The baseline system parameters are as follows:
- Frame size: 40 ms (50% hop size)
- Feature matrix:
- 40 log mel-band energies in 501 successive frames (10 s)
- Neural Network:
- Input data: 40x501 (each microphone channel is considered to be a separate example for the learner)
- 1D Convolutional layer (filters: 32, kernel size: 5, stride: 1, axis: time) + Batch Normalization + ReLU activation
- 1D Max Pooling (pool size: 5, stride: 5) + Dropout (rate: 20%)
- 1D Convolutional layer (filters, 64, kernel size: 3, stride: 1, axis: time) + Batch Normalization + ReLU activation
- 1D Global Max Pooling + Dropout (rate: 20%)
- Dense layer (neurons: 64) + ReLU activation + Dropout (rate: 20%)
- Softmax output layer (classes: 9)
- Optimizer: Adam (learning rate: 0.0001)
- Epochs: 500
- On each epoch, the training dataset is randomly subsampled so that the number of examples for each class match the size of the smallest class
- Batch size: 256 * 4 channels (each channel is considered as a different example for the learner)
- Fusion: Output probabilities from the four microphones in a particular node under test are averaged to obtain the final posterior probability.
- Model selection: The performance of the model is evaluated every 10 epochs on a validation subset (30% subsampled from the training set). The model with the highest Macro-averaged F1-score is picked.
When running in development mode (
eval_mode = False) the baseline system provides results for a 4-fold cross-validation setup.
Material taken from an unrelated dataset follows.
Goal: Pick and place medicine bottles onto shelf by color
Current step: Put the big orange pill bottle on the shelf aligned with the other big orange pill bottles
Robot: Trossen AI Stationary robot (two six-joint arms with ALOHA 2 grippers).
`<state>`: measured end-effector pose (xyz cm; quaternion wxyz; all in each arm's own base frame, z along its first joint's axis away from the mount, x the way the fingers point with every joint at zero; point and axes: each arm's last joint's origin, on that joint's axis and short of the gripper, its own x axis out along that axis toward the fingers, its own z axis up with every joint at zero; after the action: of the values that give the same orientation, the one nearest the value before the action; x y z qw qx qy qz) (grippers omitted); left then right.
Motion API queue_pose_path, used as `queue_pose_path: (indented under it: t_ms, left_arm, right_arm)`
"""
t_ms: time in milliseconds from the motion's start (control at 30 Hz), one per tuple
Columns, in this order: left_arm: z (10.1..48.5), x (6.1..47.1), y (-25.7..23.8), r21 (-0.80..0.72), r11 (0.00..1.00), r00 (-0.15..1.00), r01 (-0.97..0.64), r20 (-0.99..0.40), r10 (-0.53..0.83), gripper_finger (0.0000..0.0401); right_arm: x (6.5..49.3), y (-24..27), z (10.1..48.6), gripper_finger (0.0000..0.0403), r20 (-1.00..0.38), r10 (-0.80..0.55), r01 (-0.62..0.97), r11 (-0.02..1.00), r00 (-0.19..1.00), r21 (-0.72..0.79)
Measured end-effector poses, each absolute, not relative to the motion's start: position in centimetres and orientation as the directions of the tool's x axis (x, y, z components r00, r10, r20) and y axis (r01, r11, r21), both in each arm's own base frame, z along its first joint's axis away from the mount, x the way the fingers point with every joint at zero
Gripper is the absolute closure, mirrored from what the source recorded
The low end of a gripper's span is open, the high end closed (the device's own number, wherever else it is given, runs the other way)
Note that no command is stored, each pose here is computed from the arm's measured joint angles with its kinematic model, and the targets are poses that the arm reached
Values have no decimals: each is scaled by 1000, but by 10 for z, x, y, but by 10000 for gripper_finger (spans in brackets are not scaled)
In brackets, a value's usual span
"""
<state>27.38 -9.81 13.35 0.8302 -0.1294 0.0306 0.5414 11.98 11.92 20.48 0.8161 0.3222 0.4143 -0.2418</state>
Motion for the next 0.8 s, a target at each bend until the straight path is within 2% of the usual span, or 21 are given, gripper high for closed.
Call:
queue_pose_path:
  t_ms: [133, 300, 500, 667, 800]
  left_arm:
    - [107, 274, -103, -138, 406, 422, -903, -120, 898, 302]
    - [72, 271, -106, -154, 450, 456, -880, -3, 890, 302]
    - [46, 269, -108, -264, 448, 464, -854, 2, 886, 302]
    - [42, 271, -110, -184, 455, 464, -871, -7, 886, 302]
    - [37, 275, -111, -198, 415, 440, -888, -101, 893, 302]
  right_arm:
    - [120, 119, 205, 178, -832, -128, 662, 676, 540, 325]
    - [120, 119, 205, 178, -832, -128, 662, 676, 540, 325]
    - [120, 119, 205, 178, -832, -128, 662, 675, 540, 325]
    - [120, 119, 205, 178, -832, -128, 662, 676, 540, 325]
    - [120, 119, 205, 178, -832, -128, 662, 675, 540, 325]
The table below shows the averaged
Macro-averaged F1-score over these 4 folds. The F1-score is calculated for each class seperately and averaged over all classes to obtain the
Macro-averaged F1-score. A full 10s multi-channel audio segment is considered to be one sample.
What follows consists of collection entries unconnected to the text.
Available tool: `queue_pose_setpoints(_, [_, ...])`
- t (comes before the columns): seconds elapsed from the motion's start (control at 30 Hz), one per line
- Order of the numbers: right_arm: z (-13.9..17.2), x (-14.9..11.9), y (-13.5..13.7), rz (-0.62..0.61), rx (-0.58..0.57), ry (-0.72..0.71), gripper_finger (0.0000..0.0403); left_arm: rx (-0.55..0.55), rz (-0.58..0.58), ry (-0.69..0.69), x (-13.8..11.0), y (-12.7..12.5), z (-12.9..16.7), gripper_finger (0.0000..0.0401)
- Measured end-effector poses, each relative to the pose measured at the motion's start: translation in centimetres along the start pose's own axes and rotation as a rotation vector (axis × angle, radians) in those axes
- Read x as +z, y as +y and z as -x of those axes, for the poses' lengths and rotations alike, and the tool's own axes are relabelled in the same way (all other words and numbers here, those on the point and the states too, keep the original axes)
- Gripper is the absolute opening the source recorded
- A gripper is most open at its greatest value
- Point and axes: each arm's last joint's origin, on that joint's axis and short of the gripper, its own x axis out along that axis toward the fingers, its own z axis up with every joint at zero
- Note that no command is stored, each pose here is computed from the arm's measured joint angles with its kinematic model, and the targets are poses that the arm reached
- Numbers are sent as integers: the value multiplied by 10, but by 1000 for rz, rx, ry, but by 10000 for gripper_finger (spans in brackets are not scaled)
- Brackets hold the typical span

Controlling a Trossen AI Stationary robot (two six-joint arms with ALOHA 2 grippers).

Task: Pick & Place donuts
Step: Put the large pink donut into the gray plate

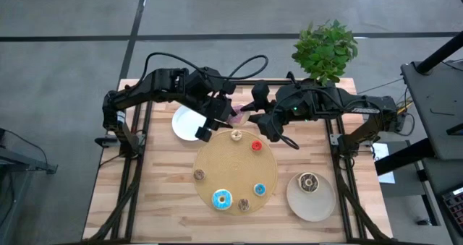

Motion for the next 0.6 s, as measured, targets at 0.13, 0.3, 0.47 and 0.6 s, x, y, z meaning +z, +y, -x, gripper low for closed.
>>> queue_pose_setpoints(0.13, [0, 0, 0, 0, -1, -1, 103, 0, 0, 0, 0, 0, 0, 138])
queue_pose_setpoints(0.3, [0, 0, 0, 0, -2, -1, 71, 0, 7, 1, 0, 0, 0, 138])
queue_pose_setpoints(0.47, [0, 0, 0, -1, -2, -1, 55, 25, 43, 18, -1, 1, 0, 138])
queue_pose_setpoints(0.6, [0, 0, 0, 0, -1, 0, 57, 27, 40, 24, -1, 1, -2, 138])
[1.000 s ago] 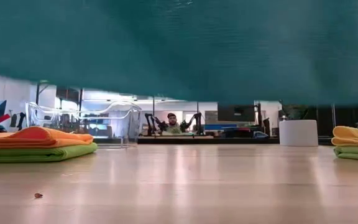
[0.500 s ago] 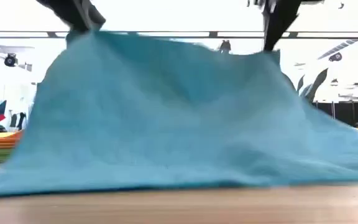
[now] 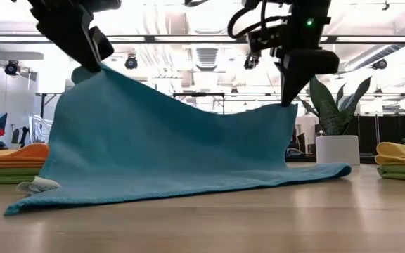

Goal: Fold microfiber towels
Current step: Fold the blue microfiber cloth

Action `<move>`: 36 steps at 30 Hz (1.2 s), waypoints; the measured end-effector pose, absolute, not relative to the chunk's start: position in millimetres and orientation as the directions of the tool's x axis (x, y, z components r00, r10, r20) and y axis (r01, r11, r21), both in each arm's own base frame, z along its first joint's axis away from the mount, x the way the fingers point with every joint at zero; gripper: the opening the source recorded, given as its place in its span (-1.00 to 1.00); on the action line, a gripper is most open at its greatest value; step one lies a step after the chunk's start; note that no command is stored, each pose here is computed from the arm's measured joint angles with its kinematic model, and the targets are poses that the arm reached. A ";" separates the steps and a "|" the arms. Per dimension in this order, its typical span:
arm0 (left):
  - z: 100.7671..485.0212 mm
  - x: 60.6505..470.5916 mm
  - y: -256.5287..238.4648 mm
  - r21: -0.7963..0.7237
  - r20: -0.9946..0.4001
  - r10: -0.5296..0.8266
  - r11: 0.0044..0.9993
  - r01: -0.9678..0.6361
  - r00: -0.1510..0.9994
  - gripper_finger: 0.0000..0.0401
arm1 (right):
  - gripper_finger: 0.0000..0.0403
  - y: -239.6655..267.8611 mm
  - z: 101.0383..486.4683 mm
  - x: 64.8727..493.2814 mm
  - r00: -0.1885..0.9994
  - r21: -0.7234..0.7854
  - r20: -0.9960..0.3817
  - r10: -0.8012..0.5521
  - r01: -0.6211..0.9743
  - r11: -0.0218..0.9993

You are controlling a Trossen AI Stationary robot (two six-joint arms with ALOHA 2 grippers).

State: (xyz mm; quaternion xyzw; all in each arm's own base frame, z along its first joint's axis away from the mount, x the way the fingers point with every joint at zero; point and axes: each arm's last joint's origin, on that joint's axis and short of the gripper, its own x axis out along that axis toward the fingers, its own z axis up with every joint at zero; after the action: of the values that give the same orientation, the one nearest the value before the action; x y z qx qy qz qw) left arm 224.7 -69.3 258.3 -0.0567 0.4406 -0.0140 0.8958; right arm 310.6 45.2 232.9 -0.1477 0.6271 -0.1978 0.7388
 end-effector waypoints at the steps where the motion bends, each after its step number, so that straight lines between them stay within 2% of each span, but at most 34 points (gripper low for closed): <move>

|Social activity||93.92 %|
|Vacuum cleaning||99.31 %|
|Watching TV||99.59 %|
|Macro-averaged F1-score||84.50 %|
Note: The performance might not be exactly reproducible but similar results should be obtainable.
3.0.0 / 2018-07-24
- Fixed bug of normalization not being performed in the data processing chain
2.0.1 / 2018-07-16
- Fixed bug when no labels available in eval set
2.0.0 / 2018-06-29
- Added evaluation mode
1.0.3 / 2018-04-16
- adjusted results (due to reported error)
1.0.2 / 2018-04-16
- changed requirements of dcase_util to match newest release of dataset
1.0.1 / 2018-04-16
- Added validation split saving for additional safety
- Minor edits
1.0.0 / 2018-04-16
- First public release
This software is released under the terms of the MIT License.